German-American baseball player (1841–1906)

John Martin Swandell (July 1841 – October 25, 1906) was a German–American baseball player and umpire. He spent parts of two seasons as a player in the National Association (NA), a professional league, and also had an eight-year career in the National Association of Base Ball Players (NABBP), a league with amateur status, between 1863 and 1870.

==Early life and amateur career==
Swandell was born Martin Schwendel in the Grand Duchy of Baden in July 1841; the exact day of his birth is unknown. He emigrated to Brooklyn sometime before 1863, the year he joined the Eckford team in the NABBP. That year, Eckford went 10-0 and won the NABBP championship, while Swandell was the league's top hitter by averaging four hits per game.
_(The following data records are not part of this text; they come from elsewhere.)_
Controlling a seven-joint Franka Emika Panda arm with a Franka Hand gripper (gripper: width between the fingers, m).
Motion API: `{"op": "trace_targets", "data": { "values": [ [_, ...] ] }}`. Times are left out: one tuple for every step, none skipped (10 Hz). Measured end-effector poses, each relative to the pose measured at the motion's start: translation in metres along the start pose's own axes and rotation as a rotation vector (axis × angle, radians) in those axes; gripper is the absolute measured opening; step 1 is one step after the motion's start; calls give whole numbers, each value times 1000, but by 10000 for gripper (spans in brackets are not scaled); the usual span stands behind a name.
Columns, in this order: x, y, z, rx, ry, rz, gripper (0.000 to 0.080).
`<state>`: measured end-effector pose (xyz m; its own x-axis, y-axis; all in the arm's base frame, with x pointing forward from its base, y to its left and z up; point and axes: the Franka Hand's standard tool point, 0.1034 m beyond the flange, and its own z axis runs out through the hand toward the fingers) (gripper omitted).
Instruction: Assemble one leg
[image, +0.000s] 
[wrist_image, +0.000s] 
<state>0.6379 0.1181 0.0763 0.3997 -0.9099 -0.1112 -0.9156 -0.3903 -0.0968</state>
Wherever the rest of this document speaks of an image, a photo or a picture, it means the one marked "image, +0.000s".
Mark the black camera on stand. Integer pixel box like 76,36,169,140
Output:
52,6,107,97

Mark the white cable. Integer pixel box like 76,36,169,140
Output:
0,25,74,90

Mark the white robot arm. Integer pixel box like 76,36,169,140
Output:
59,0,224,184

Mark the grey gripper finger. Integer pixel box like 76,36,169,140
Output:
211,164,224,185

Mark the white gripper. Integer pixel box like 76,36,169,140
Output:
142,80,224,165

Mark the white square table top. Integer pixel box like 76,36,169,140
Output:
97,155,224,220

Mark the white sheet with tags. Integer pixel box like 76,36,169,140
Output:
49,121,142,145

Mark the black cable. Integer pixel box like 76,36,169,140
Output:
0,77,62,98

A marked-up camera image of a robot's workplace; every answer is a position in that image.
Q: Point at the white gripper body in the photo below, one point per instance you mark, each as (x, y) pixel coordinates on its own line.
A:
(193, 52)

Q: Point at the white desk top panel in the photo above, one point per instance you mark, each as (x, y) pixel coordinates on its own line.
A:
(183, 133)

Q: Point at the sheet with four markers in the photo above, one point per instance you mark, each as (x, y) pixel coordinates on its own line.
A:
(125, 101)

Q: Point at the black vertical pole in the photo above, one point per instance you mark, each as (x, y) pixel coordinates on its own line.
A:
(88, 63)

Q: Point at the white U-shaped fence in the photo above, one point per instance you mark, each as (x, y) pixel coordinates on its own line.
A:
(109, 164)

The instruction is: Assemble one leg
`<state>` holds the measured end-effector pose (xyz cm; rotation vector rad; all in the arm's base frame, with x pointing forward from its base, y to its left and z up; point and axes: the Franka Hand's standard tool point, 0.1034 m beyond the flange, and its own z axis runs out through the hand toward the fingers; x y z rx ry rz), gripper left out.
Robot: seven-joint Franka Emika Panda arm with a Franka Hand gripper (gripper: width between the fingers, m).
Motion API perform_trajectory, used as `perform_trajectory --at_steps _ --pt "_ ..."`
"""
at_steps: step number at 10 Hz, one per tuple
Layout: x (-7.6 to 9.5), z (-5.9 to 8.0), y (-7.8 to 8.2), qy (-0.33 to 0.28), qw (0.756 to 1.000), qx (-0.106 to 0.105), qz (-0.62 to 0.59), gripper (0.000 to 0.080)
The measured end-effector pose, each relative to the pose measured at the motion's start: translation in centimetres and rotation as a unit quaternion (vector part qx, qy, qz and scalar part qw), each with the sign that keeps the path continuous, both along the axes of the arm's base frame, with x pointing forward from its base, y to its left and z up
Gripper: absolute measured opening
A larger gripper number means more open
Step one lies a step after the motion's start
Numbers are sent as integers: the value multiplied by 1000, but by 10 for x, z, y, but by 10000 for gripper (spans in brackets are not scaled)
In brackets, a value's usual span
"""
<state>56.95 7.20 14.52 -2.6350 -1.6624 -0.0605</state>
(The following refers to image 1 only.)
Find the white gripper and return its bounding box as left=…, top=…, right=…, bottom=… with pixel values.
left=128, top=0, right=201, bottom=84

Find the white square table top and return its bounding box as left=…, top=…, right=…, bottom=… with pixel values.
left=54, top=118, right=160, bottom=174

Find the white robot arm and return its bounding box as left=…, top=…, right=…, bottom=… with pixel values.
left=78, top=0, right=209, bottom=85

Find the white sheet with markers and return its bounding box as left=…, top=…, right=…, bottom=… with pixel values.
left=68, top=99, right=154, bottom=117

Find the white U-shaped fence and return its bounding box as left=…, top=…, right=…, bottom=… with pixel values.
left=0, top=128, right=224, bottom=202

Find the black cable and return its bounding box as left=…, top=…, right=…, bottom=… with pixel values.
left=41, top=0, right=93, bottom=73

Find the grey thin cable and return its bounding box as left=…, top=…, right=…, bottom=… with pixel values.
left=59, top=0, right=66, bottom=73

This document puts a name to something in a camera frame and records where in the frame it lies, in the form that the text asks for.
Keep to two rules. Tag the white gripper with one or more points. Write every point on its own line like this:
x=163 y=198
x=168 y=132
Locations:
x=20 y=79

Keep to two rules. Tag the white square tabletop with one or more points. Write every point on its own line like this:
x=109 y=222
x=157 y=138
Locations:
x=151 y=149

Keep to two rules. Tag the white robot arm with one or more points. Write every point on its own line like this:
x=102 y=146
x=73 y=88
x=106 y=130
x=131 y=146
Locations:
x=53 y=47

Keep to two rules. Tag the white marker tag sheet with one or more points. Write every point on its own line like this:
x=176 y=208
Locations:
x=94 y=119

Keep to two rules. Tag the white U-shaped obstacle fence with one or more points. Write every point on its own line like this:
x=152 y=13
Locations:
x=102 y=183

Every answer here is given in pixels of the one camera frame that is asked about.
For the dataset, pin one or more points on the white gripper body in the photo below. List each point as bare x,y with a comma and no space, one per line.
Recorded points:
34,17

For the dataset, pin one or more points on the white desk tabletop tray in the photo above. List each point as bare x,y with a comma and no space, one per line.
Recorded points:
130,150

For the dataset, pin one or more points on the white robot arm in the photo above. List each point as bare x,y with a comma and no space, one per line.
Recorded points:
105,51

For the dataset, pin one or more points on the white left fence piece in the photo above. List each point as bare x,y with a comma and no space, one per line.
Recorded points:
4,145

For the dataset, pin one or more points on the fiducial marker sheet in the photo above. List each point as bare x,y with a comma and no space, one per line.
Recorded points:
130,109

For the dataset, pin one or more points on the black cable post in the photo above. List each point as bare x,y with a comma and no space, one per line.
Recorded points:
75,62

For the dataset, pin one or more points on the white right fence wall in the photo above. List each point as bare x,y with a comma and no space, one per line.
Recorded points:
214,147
Swandell remained with Eckford until 1867, following which he joined the Mutual of New York side for three years. He returned to the Eckford club in 1871, and subsequently remained with them when they joined the NA in 1872.

==National Association career==
Prior to the Eckford side joining the NA, Swandell umpired two games in the league in 1871; one of them was the decisive final game of the year between Athletic of Philadelphia and the Chicago White Stockings that determined the league champion.

Swandell was the oldest member of the Eckfords during their 1872 season in the NA and one of the oldest in the league overall. He appeared in 14 games for the team, appearing in multiple games at third base and center field, while also starting games at first and second base. As a batter, he had 12 hits in 52 at-bats for a .231 average, nearly matching the team's average of .232. Swandell struggled defensively, recording 17 errors in six games at third and eight errors in five games in center; his fielding percentage was far below the league averages at the position. While with the Eckfords, Swandell umpired nine games away from Brooklyn, mostly those featuring the New York Mutuals.

With the Eckfords folding after a 3-26 season, Swandell joined the new Elizabeth Resolutes for 1873. Swandell appeared in two games for the Resolutes, who did little better by going 2-21, and went one-for-nine (.111) at the plate while making two errors in the field. These were his last as a player, but he stayed active in the NA as an umpire, working fifteen games in 1873 and two more in 1874.

==Post-baseball career==
By 1880, Swandell had left baseball to run a Brooklyn bakery. According to census records and city directories of the era, he still ran the bakery in 1890, and had also returned to using Schwendel, his surname of birth. He continued to live in Brooklyn up until his death on October 25, 1906.